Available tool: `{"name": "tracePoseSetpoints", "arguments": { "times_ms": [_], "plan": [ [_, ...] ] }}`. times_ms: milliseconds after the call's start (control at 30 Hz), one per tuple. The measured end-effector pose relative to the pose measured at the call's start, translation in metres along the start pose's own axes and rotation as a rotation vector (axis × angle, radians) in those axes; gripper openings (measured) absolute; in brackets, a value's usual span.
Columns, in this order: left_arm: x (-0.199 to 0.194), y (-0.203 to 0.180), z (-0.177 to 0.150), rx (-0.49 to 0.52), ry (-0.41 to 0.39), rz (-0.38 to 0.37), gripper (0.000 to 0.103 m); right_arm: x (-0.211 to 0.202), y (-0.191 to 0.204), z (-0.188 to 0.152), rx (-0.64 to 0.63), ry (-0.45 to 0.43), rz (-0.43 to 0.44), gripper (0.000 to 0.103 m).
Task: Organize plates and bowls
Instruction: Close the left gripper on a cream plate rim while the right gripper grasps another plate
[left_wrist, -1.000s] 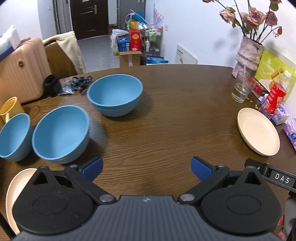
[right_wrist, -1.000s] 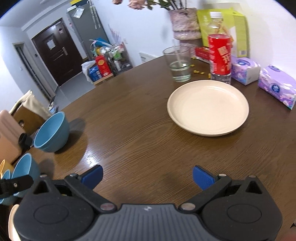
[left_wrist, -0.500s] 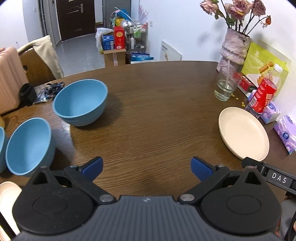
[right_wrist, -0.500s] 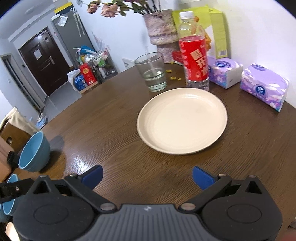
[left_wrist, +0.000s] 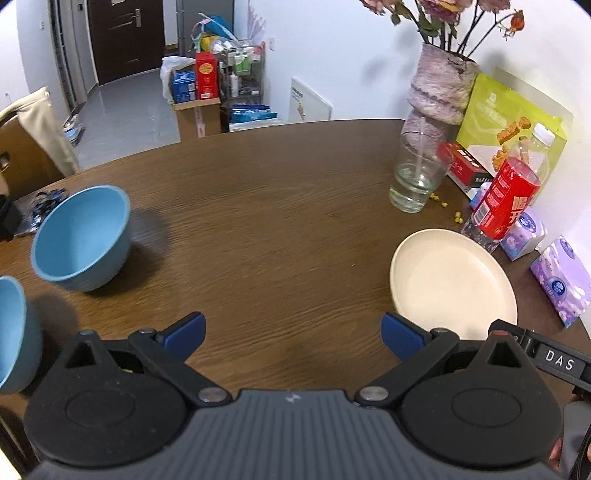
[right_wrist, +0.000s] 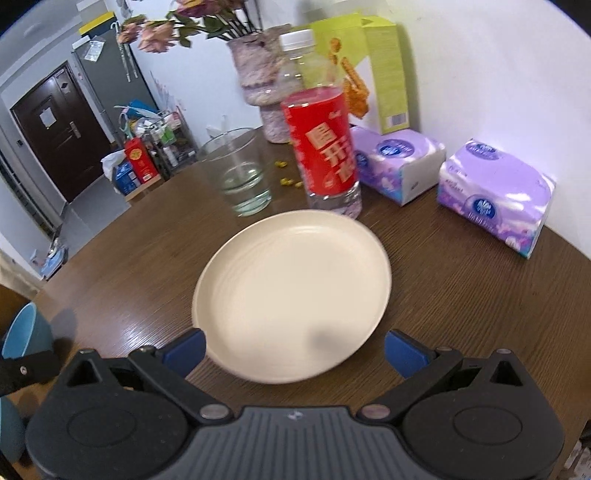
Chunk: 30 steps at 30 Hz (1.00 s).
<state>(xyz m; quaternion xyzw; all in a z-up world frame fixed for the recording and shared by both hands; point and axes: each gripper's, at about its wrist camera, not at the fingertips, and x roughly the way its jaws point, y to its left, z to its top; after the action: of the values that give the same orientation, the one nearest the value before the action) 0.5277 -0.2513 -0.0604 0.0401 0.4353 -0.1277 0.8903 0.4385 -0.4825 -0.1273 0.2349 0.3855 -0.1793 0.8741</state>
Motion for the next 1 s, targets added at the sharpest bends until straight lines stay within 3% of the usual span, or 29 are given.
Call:
{"name": "tracePoseSetpoints", "arguments": {
  "times_ms": [300, 500, 733, 900, 1000],
  "plan": [
    [0.051, -0.047, 0.024, 0.025, 0.043, -0.027, 0.103, 0.035, -0.032, 0.031, -0.009, 0.022, -0.037, 0.103],
    [0.083, -0.075, 0.032, 0.039, 0.086, -0.036, 0.103, 0.053, -0.049, 0.041, -0.003, 0.031, -0.047, 0.096],
    [0.113, -0.095, 0.039, 0.054, 0.145, -0.052, 0.102, 0.071, -0.064, 0.048, -0.005, 0.063, -0.038, 0.082],
    [0.129, -0.103, 0.043, 0.061, 0.190, -0.054, 0.089, 0.079, -0.073, 0.052, 0.002, 0.089, -0.017, 0.070],
    [0.134, -0.105, 0.044, 0.062, 0.206, -0.052, 0.082, 0.082, -0.075, 0.054, 0.014, 0.106, 0.004, 0.052]
  ]
}}
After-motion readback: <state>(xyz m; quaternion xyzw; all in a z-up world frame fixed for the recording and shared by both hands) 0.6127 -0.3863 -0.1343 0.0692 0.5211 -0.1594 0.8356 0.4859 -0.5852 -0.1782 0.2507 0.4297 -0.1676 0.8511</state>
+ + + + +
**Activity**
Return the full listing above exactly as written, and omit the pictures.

**Answer for this exercise**
Available tool: `{"name": "tracePoseSetpoints", "arguments": { "times_ms": [_], "plan": [ [_, ...] ] }}`. times_ms: milliseconds after the call's start (control at 30 Hz), one per tuple. The measured end-effector pose relative to the pose measured at the call's start, translation in metres along the start pose's own axes and rotation as a rotation vector (axis × angle, radians) in those axes; gripper openings (measured) absolute; in brackets, a value's usual span.
Columns, in this order: left_arm: x (-0.199 to 0.194), y (-0.203 to 0.180), z (-0.177 to 0.150), rx (-0.49 to 0.52), ry (-0.41 to 0.39), rz (-0.38 to 0.37), gripper (0.000 to 0.103 m); right_arm: x (-0.211 to 0.202), y (-0.191 to 0.204), z (-0.188 to 0.152), rx (-0.64 to 0.63), ry (-0.45 to 0.43), rz (-0.43 to 0.44), gripper (0.000 to 0.103 m).
Task: Organize plates and bowls
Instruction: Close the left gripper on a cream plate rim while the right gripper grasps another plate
[left_wrist, -1.000s] 
[right_wrist, -1.000s] 
[left_wrist, -0.500s] 
[right_wrist, -0.500s] 
[left_wrist, +0.000s] 
[right_wrist, +0.000s] 
Chunk: 30 steps at 30 Hz (1.00 s).
<state>(xyz m; quaternion xyzw; all in a z-up world frame fixed for the recording and shared by both hands; point and axes: each gripper's, at about its wrist camera, not at the fingertips, and x roughly the way its jaws point, y to its left, z to its top; after the action: of the values that give the same orientation, the one nearest the value before the action) 0.5277 -0.2513 -0.0604 0.0401 0.4353 -0.1277 0.8903 0.4385 -0.4825 -0.1273 0.2349 0.3855 -0.1793 0.8741</state>
Motion for the next 1 s, targets added at the sharpest bends until straight lines stay within 3% of the usual span, or 29 are given.
Call:
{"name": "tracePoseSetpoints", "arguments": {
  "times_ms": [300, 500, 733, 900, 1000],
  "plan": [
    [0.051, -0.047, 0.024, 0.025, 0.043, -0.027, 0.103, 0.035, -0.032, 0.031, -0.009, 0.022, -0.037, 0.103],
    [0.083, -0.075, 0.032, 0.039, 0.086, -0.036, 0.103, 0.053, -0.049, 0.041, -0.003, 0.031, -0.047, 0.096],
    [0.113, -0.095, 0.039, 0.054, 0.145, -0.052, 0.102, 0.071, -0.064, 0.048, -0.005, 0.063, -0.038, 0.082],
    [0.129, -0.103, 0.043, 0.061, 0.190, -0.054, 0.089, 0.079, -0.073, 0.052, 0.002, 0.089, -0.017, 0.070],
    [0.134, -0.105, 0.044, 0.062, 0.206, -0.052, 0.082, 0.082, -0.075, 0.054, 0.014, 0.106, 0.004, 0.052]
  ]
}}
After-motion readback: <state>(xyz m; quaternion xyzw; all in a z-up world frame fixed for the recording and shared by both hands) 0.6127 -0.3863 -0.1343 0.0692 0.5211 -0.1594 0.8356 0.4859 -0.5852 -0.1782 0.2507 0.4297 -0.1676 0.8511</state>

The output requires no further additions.